Parasomnia starts with an elderly homeless man being assaulted by three thugs, before switching to an equivalent of the 18th century where a masked man is set upon by a trio of footpads. Cullen Bunn draws connections between the two places, a missing boy key to each, and a large poster campaign also relevant in each realm. So, are they connected by the young man seen in a coma? Other connections are made as the story continues, and gradually contrasts and counterparts are introduced.

The sense of a mystery to which the solution is just beyond reach is perpetuated by Andea Mutti. Despite mentions of imaginary places he supplies a solidity to proceedings, convincing that everything is real, be it an 18th century village or a homeless shelter in the present day. His people have character, often sadness, and he includes enough disturbing images to keep reminding readers that this is a horror story.

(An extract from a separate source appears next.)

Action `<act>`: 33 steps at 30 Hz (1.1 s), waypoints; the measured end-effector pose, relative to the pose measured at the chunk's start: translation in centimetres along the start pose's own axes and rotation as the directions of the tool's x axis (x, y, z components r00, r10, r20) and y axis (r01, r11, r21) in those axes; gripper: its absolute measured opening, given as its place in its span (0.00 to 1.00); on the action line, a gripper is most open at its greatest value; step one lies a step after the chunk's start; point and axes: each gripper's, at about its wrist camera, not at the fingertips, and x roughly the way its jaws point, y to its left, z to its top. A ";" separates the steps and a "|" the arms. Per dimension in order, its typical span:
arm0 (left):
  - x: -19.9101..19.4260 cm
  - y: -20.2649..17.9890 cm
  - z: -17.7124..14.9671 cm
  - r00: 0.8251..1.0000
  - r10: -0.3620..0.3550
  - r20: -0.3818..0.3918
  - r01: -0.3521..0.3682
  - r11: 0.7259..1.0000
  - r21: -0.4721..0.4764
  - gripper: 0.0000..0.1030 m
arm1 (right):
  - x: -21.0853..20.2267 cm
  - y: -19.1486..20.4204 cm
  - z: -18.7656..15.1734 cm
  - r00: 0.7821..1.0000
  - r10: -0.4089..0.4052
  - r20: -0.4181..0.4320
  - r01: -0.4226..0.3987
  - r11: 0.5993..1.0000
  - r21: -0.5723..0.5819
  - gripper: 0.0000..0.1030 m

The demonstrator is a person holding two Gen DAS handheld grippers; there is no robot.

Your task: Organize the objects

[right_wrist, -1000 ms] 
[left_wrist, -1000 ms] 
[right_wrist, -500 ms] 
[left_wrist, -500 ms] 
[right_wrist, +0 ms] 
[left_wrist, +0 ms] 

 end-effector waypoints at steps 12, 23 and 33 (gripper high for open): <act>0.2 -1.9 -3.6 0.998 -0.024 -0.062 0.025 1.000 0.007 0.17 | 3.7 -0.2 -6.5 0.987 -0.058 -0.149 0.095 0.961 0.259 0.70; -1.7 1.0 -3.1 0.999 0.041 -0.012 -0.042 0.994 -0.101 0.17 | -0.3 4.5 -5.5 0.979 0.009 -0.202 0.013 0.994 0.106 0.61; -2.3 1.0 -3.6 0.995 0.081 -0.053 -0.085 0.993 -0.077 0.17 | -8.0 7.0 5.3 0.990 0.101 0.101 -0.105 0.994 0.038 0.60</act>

For all the trappings, the most prominent horror and the engine driving Parasomnia is the real world terror of a missing child, which Bunn covers well, noting the helplessness and recriminations. Also nice is the contrast between the capabilities of people in different realms, with a magical terror infesting the dream world. However, for all the intrigue Bunn doesn’t make things easy for readers in what’s only the opening shot of a larger story. Subtexts include the power of dreams, and there seems to be a reliance of the old question of whether the dreamer can be separated from the dream. A continuation is planned, but a cover indication that this isn’t a complete story would have been more honest on Dark Horse’s part. What there is intrigues, but a few more connections need solidified in the next collection.